Cecily – Não me lembro. Está bravo comigo?
- Nunca, Cecily. Como poderia? Onde estava ao ter problemas de visão pela primeira vez?
- Itália. Nápoles. Naquele lugar.
- Que lugar?
- Hospital. Levaram-me para lá.
- Para quê?
- Para identificar... seu corpo.
- A que horas seu pai morreu?
- Á 1h da manhã.
- Onde você estava?
- No hotel sozinha. Acordaram-me batendo na porta. Mais alto! Mais alto! Mais alto! Achei que quebrariam a porta.
- Quem, Cecily?
- Os médicos. Vieram me contar sobre meu pai.
Freud – Breuer, médicos deixaram o hospital para dar a notícia?
Breuer – Continue, minha jovem, continue.
- Disseram que me levariam para o hospital... (imagem de Cecily chegando no hospital)... Levaram-me até seu
quarto. Eles tocavam música par aos pacientes. Eu não podia suportar! Havia outros médicos ali. Um deles disse
que meu pai estava morto. Havia enfermeiras olhando para mim. Elas pareciam estranhas. Os outros médicos
também me olhavam. “Olhe para ele”, diziam. “É seu pai?” Eu não conseguia olhar. Eu não conseguia!
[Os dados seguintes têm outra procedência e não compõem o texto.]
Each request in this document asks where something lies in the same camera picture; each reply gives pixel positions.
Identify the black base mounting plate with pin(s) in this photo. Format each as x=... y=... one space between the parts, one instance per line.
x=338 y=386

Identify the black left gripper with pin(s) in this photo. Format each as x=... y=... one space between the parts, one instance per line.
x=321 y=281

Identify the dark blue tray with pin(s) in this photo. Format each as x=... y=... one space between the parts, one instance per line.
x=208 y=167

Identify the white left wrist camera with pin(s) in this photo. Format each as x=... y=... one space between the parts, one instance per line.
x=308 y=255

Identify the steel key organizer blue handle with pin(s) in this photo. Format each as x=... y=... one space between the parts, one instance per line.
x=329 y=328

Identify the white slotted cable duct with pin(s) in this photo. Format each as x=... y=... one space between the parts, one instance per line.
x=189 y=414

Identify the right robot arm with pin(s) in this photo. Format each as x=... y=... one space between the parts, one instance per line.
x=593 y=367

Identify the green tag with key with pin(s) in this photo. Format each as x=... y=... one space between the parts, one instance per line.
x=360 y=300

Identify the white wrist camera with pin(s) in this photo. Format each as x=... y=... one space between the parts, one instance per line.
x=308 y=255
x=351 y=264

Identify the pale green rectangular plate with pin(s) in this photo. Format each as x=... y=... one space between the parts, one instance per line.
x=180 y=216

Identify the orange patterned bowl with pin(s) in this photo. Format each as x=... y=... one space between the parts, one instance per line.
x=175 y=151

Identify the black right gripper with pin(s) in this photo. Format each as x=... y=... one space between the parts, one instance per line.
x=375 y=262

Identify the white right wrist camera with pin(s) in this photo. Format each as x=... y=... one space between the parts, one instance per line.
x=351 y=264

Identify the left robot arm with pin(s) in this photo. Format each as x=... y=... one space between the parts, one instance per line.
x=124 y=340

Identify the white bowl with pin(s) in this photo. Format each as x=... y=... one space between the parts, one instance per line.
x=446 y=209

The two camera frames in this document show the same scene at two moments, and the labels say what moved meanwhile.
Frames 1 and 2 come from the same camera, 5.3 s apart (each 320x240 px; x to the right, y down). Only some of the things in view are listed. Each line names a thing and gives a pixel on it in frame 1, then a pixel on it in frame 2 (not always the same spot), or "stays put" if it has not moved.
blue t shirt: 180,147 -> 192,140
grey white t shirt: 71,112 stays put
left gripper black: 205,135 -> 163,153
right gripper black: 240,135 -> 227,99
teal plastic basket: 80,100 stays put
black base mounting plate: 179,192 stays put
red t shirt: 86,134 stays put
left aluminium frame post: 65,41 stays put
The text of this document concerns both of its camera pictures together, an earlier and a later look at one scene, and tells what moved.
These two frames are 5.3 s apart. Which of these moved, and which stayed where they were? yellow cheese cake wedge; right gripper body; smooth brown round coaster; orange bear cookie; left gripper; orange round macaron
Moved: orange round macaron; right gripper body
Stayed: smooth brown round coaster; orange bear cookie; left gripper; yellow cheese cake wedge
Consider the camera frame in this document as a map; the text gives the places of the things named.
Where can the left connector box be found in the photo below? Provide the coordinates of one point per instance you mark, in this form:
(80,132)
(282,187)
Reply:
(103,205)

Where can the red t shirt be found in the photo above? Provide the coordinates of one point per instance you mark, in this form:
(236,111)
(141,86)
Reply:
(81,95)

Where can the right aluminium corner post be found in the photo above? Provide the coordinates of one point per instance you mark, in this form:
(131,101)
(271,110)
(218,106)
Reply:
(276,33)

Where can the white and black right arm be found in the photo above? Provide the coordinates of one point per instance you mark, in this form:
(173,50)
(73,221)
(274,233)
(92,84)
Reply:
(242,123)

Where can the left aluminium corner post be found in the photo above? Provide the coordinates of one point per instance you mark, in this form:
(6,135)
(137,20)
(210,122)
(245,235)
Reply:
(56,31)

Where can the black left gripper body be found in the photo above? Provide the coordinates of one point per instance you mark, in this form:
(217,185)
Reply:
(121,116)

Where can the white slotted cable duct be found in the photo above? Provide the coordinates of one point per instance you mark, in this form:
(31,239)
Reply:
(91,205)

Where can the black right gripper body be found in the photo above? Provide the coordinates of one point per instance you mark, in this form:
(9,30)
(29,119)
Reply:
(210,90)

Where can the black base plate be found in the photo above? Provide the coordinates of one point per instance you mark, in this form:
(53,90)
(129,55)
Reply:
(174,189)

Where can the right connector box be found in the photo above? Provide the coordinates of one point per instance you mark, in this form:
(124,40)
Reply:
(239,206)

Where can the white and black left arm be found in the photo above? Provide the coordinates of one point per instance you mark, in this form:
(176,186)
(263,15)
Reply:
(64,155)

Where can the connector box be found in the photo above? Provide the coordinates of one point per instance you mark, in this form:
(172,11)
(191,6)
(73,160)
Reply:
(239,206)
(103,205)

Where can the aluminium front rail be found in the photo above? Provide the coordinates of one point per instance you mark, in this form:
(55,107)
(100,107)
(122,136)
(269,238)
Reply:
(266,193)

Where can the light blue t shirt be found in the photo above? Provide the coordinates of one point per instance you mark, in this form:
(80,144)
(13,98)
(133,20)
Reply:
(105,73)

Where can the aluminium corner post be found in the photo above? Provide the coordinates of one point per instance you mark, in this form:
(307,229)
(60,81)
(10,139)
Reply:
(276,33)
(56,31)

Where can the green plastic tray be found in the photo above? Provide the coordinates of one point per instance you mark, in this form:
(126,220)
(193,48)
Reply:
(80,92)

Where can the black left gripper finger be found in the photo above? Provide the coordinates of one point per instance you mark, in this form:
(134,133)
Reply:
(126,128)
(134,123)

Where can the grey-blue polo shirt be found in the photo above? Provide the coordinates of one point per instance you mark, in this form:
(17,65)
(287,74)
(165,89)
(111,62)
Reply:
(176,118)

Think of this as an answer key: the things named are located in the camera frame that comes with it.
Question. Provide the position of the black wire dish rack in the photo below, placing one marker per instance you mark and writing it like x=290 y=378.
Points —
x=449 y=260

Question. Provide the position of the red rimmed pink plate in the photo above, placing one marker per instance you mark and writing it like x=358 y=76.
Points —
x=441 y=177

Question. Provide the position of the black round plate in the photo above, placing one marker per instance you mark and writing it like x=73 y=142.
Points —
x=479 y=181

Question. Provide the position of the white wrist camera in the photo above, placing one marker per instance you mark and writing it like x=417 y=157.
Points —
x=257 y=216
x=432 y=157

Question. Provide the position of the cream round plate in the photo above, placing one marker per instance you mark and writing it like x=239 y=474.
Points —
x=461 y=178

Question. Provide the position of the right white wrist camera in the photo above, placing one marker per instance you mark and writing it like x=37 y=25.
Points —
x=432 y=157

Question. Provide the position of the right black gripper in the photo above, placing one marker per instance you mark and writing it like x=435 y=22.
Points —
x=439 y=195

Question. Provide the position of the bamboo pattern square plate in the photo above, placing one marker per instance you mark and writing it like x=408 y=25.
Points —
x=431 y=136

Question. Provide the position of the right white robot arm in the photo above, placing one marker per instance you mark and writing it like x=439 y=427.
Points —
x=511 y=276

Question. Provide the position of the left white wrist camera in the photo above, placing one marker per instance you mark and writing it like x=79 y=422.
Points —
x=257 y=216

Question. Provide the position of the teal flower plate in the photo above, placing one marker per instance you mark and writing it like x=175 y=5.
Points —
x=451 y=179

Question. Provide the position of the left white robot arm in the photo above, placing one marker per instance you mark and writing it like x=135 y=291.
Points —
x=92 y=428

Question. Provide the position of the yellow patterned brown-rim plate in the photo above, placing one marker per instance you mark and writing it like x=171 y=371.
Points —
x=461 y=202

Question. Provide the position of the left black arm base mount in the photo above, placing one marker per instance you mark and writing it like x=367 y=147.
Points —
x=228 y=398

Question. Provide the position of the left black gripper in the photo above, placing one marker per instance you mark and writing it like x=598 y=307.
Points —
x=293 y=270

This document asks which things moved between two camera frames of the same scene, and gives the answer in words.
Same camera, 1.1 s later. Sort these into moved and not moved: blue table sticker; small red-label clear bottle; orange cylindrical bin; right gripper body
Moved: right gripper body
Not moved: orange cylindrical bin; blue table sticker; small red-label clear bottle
- Cecily, vou acordá-la. Vai se lembrar de tudo o que me disse. Quando acordar, seus belos olhos verão claramente.
Acorde, Cecily. Acorde. Agora. Você se lembra do que aconteceu no hospital, não é? Agora pode ver, não pode? ..
Calma, calma, Cecily. Tudo leva tempo. Vamos tentar de novo outro dia. Vamos adormecê-la para que se acalme.
Durma, Cecily. Está dormindo profundamente agora. Em paz.
Freud – Breuer, eu queria fazer algumas perguntas.
- Essas sessões são muito cansativas.
- Mas ela está muito próxima da memória.
- Tudo bem. Cecily, agora vai ouvir o Dr. Freud. Ele vai fazer perguntas. Estou pedindo que responda ao Dr. Freud.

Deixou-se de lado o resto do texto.